Saturday, June 16, 2007

Mindfulness: in the classroom and out

The New York Times has an article about mindfulness programs in mainstream classrooms of public schools:
As summer looms, students at dozens of schools across the country are trying hard to be in the present moment. This is what is known as mindfulness training, in which stress-reducing techniques drawn from Buddhist meditation are wedged between reading and spelling tests.

Mindfulness, while common in hospitals, corporations, professional sports and even prisons, is relatively new in the education of squirming children. [...]

The techniques, among them focused breathing and concentrating on a single object, are loosely adapted from the work of Jon Kabat-Zinn, the molecular biologist who pioneered the secular use of mindfulness at the University of Massachusetts in 1979 to help medical patients cope with chronic pain, anxiety and depression. Susan Kaiser Greenland, the founder of the InnerKids Foundation, which trains schoolchildren and teachers in the Los Angeles area, calls mindfulness “the new ABC’s — learning and leading a balanced life.”

...“Parents and teachers tell kids 100 times a day to pay attention,” said Philippe R. Goldin, a researcher. “But we never teach them how.”

...“If we can help children slow down and think,” [Principal] Dr. Haick said, “they have the answers within themselves.”

...Tyran Williams defined mindfulness as “not hitting someone in the mouth.”

“He doesn’t know what to do with his energy,” his mother, Towana Thomas, said at a session for parents. “But one day after school he told me, ‘I’m taking a moment.’ If it works in a child’s mind — with so much going on — there must be something to it.”
Participants of my coaching programs and even my other projects have experienced mindfulness techniques for themselves -- or commented how the techniques work for me.

Mindfulness is simply the state of "being aware". It's not magic. It simply allows a person to stop living in his or her habit reactions. "Habit reactions" is what prompts a child to 'hit someone in the mouth' (as the child in the article mentions) - or makes us indulge in addictive and sometimes self-hurtful behaviors.

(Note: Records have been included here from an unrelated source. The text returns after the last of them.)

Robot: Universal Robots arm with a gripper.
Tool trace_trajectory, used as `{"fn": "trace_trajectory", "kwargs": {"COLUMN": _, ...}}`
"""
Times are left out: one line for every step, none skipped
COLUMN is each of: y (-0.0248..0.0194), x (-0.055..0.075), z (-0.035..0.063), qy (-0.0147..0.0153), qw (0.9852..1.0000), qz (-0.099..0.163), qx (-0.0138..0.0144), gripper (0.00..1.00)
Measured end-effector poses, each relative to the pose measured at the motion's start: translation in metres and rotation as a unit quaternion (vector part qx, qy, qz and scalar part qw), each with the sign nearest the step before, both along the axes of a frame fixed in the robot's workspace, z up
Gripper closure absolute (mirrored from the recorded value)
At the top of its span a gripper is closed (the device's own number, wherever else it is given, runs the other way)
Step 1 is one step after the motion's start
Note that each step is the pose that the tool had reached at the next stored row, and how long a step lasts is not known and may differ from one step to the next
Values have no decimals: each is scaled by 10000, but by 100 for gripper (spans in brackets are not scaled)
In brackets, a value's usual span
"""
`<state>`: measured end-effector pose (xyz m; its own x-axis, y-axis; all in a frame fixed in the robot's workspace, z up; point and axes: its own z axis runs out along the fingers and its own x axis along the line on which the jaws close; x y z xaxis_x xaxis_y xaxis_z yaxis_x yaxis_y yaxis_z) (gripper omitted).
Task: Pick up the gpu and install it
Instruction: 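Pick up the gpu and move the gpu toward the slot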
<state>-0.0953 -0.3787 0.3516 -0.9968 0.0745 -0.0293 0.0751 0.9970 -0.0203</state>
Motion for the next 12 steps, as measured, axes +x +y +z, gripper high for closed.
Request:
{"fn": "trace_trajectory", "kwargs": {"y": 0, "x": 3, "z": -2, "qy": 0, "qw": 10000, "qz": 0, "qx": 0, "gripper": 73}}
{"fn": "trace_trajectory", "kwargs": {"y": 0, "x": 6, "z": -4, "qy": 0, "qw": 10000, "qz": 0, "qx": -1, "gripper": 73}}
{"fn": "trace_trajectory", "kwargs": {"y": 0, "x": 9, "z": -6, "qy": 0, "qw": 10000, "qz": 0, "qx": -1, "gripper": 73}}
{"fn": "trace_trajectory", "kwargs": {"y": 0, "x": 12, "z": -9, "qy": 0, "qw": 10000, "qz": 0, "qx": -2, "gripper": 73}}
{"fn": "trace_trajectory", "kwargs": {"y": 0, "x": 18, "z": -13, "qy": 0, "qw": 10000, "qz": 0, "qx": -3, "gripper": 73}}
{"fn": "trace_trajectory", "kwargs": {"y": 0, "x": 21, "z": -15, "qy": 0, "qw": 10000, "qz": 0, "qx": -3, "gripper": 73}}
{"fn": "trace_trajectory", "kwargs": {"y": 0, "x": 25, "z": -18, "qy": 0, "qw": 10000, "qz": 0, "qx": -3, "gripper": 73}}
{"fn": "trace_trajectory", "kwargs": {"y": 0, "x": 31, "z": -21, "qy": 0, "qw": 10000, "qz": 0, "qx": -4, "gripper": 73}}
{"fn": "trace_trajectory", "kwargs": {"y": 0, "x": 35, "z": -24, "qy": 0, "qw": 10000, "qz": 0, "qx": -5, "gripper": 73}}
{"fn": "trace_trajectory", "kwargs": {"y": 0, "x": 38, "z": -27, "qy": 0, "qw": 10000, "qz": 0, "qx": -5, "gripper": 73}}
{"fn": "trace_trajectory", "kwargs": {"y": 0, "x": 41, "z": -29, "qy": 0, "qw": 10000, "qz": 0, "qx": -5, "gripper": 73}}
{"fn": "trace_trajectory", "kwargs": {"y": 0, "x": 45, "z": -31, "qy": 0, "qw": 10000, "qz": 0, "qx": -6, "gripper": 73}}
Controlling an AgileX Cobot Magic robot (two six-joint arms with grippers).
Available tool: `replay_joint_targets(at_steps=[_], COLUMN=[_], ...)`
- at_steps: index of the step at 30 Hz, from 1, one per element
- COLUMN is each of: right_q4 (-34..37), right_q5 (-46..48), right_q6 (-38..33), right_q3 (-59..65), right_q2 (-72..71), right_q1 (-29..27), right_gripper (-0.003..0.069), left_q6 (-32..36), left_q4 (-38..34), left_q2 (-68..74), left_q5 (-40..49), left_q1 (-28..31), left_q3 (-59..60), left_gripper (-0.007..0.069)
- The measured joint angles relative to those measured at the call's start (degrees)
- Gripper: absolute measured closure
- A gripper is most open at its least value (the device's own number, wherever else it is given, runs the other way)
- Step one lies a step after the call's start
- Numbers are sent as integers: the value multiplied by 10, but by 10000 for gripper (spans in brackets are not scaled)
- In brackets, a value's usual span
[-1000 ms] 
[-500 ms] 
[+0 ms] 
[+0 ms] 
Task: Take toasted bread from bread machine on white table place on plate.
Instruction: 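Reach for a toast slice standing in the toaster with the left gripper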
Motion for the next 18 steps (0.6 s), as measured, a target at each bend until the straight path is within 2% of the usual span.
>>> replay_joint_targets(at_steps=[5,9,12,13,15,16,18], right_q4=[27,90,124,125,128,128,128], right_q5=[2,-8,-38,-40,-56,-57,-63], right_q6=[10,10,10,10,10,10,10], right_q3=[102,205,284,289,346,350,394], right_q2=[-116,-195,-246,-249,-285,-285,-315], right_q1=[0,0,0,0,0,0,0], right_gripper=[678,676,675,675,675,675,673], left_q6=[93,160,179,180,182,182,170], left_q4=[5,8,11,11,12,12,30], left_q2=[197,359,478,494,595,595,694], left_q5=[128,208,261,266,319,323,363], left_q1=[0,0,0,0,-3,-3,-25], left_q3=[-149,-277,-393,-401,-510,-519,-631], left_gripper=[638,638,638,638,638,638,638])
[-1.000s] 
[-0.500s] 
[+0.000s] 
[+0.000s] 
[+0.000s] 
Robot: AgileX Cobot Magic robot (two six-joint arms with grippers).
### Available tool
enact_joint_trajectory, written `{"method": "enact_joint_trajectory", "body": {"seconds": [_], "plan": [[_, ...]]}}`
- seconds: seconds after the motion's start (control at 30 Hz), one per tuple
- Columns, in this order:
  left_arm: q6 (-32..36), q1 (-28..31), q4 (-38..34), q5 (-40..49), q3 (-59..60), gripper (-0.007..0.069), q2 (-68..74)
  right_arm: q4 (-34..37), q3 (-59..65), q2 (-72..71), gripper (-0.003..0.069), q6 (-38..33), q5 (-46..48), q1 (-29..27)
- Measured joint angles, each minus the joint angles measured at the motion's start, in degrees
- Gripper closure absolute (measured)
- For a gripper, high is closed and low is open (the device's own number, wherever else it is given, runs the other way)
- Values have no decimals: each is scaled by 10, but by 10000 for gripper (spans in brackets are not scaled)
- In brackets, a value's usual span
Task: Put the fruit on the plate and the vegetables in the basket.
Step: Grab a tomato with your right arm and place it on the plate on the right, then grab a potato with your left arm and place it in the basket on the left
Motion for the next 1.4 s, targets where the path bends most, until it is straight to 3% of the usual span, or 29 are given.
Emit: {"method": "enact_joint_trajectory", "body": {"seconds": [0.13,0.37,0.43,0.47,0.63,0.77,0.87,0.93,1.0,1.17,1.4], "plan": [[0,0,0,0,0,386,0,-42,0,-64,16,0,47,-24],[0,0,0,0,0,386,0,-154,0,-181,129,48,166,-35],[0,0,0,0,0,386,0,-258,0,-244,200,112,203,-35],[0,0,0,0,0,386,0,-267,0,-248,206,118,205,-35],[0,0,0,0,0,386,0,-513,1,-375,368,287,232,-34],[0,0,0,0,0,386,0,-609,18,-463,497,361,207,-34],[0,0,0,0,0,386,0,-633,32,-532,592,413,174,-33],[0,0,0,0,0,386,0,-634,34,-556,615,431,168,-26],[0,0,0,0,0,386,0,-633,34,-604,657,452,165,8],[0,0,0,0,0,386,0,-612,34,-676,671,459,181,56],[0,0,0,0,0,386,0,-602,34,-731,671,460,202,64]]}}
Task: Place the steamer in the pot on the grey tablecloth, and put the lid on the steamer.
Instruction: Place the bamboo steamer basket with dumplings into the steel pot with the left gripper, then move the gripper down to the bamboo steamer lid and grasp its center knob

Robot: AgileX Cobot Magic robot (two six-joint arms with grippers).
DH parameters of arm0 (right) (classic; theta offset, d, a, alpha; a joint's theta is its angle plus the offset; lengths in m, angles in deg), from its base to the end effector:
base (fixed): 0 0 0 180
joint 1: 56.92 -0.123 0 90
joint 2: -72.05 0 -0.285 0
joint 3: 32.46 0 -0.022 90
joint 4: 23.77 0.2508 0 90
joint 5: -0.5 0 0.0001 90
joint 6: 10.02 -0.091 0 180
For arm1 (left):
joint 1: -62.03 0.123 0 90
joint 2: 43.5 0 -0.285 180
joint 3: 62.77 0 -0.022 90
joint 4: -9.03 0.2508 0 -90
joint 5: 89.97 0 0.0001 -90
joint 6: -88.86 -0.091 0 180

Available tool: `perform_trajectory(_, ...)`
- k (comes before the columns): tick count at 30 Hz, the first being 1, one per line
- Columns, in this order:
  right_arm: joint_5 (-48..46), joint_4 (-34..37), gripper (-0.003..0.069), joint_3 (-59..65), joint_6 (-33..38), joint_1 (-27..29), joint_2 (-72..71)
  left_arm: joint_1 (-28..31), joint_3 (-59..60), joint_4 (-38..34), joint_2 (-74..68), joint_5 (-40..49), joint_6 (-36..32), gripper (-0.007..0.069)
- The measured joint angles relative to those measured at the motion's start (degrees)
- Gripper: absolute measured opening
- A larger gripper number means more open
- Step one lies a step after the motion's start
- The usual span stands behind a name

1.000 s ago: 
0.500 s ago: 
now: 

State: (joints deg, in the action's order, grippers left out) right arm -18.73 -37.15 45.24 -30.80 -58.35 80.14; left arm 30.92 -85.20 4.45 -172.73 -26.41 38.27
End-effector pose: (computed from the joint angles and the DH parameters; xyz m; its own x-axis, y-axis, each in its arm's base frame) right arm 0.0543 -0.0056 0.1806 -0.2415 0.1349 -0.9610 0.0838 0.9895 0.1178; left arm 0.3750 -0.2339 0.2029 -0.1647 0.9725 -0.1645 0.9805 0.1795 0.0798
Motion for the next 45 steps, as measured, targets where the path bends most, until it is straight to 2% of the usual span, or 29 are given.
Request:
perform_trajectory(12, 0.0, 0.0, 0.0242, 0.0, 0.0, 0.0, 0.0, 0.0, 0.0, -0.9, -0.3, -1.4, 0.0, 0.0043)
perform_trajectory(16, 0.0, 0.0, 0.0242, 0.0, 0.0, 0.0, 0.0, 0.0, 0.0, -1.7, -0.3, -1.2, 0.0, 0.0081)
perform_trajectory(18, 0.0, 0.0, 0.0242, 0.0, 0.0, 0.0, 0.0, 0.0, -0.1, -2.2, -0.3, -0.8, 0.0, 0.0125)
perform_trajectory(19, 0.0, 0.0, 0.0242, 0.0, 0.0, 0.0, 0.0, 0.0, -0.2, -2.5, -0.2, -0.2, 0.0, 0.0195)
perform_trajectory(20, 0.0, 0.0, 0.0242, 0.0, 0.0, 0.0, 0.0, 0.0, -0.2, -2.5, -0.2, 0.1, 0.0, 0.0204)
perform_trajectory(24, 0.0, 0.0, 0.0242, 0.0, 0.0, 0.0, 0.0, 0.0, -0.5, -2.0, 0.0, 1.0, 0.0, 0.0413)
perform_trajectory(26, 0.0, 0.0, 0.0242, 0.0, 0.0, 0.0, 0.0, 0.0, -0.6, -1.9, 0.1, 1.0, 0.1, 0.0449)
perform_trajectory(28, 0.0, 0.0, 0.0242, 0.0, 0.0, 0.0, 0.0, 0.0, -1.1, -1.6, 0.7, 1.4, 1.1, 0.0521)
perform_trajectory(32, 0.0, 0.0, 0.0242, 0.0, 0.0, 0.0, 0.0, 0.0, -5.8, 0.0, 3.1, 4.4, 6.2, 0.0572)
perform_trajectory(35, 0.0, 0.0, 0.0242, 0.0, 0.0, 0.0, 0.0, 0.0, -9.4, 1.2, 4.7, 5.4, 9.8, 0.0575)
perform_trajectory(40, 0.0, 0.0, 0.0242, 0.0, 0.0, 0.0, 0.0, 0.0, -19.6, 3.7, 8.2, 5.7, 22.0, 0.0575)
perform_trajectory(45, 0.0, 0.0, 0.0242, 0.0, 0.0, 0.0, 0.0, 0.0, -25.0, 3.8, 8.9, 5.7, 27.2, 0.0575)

Mindfulness also allows us to clearly see repetitive problems in our lives. To stop and feel our problems allows us to recognize them as problems; intsead of responding in a way we've always responded (habit reactions), we can see the actions as they unfold. Mindfulness even allows us to step back from ourselves like observers - we give ourselves 'space' to watch ourselves, and possibly make a new (and better) choice for our actions.

There is a freedom in mindfulness: our emotions or habits don't have to lead us anymore. We are free to make a new choice or to even choose a new emotional response. In this world of people killing others simply for supposed ego-infractions, a little mindfulness taught in the classrooms may go a long way to starting a new society of free-thinkers and calm lives.

I agree with the schools - most parents and teachers don't teach children how to 'be aware'. Perhaps mindfulness-education will have its detractors, but every great innovation had its detractors. We'd still be 'watching' the sun circle the Earth if someone didn't innovate a better idea.